Poi ci sono pranzi e cene…classici momenti di invito (assieme al “ci beviamo un caffè” che è il meno impegnativo di tutti). La pizza è immancabile: non esiste compleanno, fine anno scolastico o fine corso (sportivo, musicale o di altra natura) senza una “pizzata” in compagnia…accontenta tutti. Chi si conosce da molto tempo e sa quali sono i gusti altrui invece può provare qualcosa di differente.

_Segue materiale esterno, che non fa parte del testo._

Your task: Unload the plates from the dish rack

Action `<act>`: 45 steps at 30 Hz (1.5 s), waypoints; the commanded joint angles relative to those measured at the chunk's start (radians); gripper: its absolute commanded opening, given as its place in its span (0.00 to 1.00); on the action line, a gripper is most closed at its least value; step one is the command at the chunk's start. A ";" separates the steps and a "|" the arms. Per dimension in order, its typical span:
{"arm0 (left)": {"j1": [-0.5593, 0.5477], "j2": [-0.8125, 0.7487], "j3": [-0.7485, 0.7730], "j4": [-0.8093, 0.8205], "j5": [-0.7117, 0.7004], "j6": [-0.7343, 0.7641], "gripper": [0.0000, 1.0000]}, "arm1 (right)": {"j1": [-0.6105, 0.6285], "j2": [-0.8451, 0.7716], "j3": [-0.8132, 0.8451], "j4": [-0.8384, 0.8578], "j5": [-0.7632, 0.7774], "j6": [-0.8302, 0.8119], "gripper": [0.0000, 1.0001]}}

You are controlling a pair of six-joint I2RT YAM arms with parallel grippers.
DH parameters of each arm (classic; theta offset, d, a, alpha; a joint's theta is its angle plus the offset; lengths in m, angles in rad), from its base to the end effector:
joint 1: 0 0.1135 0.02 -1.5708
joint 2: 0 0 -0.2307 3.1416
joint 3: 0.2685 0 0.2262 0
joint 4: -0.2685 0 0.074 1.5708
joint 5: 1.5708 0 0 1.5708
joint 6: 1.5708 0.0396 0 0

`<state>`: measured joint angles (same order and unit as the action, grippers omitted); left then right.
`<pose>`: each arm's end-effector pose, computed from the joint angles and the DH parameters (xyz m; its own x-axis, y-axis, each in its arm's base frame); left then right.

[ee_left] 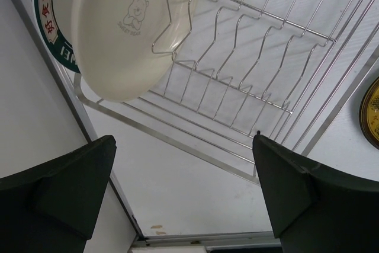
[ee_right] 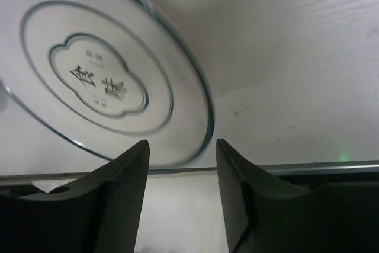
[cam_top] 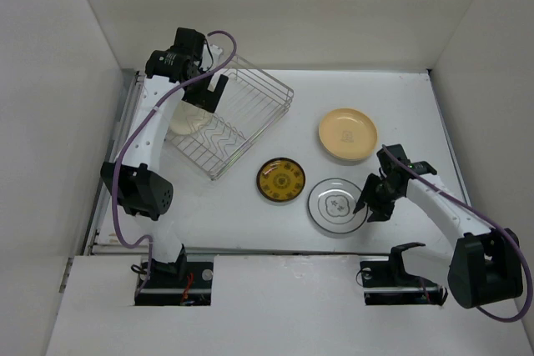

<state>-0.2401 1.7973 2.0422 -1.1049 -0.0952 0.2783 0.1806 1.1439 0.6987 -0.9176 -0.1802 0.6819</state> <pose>0.3339 -0.0779 0.3634 -0.6593 0.4430 -0.6075 0.3719 0.8944 0.2485 0.1664 0.0376 0.1732 -0.8816 0.4694 -0.0498 0.4412 0.8570 0.2663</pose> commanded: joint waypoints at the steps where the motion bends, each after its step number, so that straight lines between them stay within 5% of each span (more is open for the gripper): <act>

Al di là del ristorante etnico, per un’esperienza conviviale originale vi do alcuni consigli. Le cene con delitto: quelle dove si immagina di assistere ad un omicidio e si cerca di individuare il colpevole improvvisandoci tutti “la signora in giallo” della situazione. Il menù tattile: riprendendo i concetti della cucina futurista degli anni ’30, si assaggia prima con i sensi e per ultimo con la bocca. Il cibo solidale: avanzi e parti di scarto passano dal secondo piano al ruolo di protagonisti…per imparare che niente si butta e tutto si ricicla (anche le stoviglie, create con materiali commestibili o almeno ecocompatibili). Consumare il pasto in un negozio: al di là del ristorante, ora si mangia in panetteria, in macelleria…e pure nei negozi dei fioristi. Nel 2016, in Lombardia, si è anche tentato l’esperimento (che pareva azzardato ma in realtà aveva un precedente a Londra) di mangiare la cena a tavola completamente nudi.

Le frontiere della convivialità sono dunque apertissime ad ogni idea…che aspettate a trovare la vostra?